Dockerized Nginx Proxy for SSL
- A basic Nginx Server will be set up which acts as SSL proxy to the specified domains / sites.
- You can define different domains / subdomains / sites by making use of docker run -e variables.

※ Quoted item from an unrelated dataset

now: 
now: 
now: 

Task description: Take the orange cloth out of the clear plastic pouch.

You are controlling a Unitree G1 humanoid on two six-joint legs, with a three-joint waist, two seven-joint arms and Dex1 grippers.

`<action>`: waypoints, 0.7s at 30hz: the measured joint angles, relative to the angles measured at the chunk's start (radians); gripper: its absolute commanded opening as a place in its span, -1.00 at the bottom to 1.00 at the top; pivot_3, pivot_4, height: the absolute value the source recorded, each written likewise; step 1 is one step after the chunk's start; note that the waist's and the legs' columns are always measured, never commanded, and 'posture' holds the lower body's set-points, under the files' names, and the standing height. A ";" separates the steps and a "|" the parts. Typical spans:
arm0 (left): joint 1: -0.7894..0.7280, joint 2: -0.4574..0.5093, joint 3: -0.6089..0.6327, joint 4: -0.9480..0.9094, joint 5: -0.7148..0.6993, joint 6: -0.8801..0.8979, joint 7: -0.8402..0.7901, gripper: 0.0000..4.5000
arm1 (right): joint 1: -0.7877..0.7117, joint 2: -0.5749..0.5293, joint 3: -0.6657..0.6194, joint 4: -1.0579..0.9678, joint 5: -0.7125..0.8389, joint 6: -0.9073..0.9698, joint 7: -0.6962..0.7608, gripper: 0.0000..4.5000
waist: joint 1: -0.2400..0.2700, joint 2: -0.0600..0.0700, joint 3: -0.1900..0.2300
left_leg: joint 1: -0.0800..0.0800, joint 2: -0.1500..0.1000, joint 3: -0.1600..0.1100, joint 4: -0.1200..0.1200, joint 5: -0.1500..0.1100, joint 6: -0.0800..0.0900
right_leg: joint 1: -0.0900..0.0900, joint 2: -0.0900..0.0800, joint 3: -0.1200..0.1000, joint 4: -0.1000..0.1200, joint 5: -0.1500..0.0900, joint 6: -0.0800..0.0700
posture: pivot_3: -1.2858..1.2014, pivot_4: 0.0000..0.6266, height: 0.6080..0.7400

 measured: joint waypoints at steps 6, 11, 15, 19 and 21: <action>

- For each domain / subdomain / site, you define the variables by using the variable
DOMAIN[0-1000]_
appended by the following keywords:
| VAR | example | description |
|---|---|---|
| DOMAIN_NAME | subdom1.domain.com | Domain name |
| SSL_CERT | /etc/nginx/subdom1.crt | Path to SSL certificate |
| SSL_KEY | /etc/nginx/subdom1.key | Path to SSL key |
| LISTEN_IP | 172.15.0.2 or localhost | IP of proxied server |
| LISTEN_PORT | 8080 | Port listen by proxied server |
| LOG_FILE | /var/log/nginx/subdom1.access.log | Path for log file |
- E.g., a proper setting of the first domain could be
docker run ... \
-e DOMAIN1_DOMAIN_NAME= subdomain1.domain.com \
-e DOMAIN1_SSL_CERT=/etc/nginx/ssl-cert/subdom1.crt \
-e DOMAIN1_SSL_KEY=/etc/nginx/ssl-cert/subdom1.key \
-e DOMAIN1_LISTEN_IP=172.15.0.2 \
-e DOMAIN1_LISTEN_PORT=8080 \
-e DOMAIN1_LOG_FILE=/var/log/nginx/subdom1.access.log \
...
Notes:
- Only proxying to servers listening on localhost port / sitting on the same host should be used, since http connections to non-localhost machines can be a security flaw.
- For a better customisation a data volume is added.
- The data/conf.d subfolder is mapped to the /etc/nginx/conf.d folder, so that it is easy to adjust the nginx config.
- The data/ssl-cert subfolder is linked to the /etc/nginx/ssl-cert folder, so that it can be justed to store the SSL certificates and keys.
- Use of NGinx alpine image to reduce image size.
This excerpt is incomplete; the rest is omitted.